■ REQUIRED ACTION ■
Set the images aside and retype the whole listing exactly.

■ SUPPLIED MATERIAL ■
*** Block opens ***

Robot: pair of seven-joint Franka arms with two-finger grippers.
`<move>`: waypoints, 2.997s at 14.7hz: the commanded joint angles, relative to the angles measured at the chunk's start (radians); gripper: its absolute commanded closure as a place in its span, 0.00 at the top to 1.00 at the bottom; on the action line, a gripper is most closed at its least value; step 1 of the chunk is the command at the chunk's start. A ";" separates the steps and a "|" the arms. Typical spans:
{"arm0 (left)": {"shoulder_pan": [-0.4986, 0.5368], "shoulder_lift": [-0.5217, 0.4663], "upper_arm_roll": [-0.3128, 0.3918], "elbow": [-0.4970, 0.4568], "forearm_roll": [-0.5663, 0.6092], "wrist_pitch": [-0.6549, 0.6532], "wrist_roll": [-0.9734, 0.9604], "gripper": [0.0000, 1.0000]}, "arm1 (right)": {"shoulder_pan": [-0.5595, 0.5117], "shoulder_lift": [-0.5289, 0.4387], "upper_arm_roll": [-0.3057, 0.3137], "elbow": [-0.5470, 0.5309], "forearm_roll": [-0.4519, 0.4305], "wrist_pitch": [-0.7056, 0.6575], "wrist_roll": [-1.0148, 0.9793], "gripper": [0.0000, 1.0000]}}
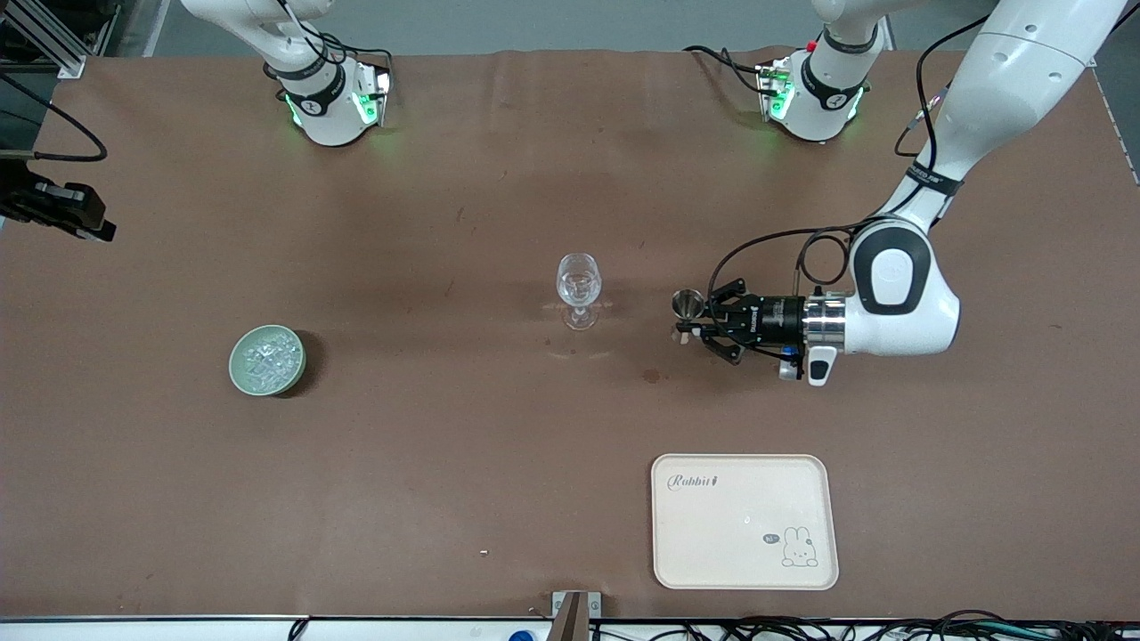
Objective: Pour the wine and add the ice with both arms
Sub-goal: 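Carry the metal jigger with the left gripper over the wine glass, then tilt the jigger with the left gripper to pour into the glass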
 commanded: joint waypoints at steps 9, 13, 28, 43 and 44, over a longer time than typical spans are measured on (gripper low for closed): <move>0.009 -0.106 -0.162 -0.126 -0.026 0.213 -0.150 0.00 | 0.005 -0.023 -0.002 -0.025 0.014 0.012 -0.003 0.04; -0.012 -0.135 -0.170 -0.130 -0.026 0.232 -0.173 0.00 | 0.005 -0.023 -0.002 -0.025 0.014 0.010 -0.003 0.04; -0.123 -0.198 -0.168 -0.149 0.242 0.325 -0.420 0.00 | 0.012 -0.023 -0.002 -0.027 0.014 0.009 -0.003 0.04; -0.170 -0.186 -0.166 -0.121 0.491 0.398 -0.701 0.00 | 0.006 -0.030 -0.005 -0.039 0.022 0.001 -0.003 0.04; -0.170 -0.184 -0.166 -0.119 0.517 0.398 -0.731 0.00 | 0.006 -0.030 -0.005 -0.039 0.022 0.001 -0.003 0.04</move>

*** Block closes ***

■ YOUR RESPONSE ■
Robot: pair of seven-joint Franka arms with two-finger grippers.
`<move>`: waypoints, 2.997s at 14.7hz: the commanded joint angles, relative to the angles measured at the chunk's start (radians); gripper: its absolute commanded closure as a place in its span, 0.00 at the top to 1.00 at the bottom; on the action line, a gripper is most closed at its least value; step 1 of the chunk is the command at the chunk's start. A ";" separates the steps and a "|" the arms. Typical spans:
{"arm0 (left)": {"shoulder_pan": [-0.4986, 0.5368], "shoulder_lift": [-0.5217, 0.4663], "upper_arm_roll": [-0.3128, 0.3918], "elbow": [-0.4970, 0.4568], "forearm_roll": [-0.5663, 0.6092], "wrist_pitch": [-0.6549, 0.6532], "wrist_roll": [-0.9734, 0.9604], "gripper": [0.0000, 1.0000]}, "arm1 (right)": {"shoulder_pan": [-0.5595, 0.5117], "shoulder_lift": [-0.5289, 0.4387], "upper_arm_roll": [-0.3057, 0.3137], "elbow": [-0.5470, 0.5309], "forearm_roll": [-0.4519, 0.4305], "wrist_pitch": [-0.7056, 0.6575], "wrist_roll": [-1.0148, 0.9793], "gripper": [0.0000, 1.0000]}}
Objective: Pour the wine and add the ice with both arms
Sub-goal: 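Carry the metal jigger with the left gripper over the wine glass, then tilt the jigger with the left gripper to pour into the glass
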 commanded: joint waypoints at steps 9, 13, 28, 43 and 44, over a longer time than typical spans are measured on (gripper low for closed): <move>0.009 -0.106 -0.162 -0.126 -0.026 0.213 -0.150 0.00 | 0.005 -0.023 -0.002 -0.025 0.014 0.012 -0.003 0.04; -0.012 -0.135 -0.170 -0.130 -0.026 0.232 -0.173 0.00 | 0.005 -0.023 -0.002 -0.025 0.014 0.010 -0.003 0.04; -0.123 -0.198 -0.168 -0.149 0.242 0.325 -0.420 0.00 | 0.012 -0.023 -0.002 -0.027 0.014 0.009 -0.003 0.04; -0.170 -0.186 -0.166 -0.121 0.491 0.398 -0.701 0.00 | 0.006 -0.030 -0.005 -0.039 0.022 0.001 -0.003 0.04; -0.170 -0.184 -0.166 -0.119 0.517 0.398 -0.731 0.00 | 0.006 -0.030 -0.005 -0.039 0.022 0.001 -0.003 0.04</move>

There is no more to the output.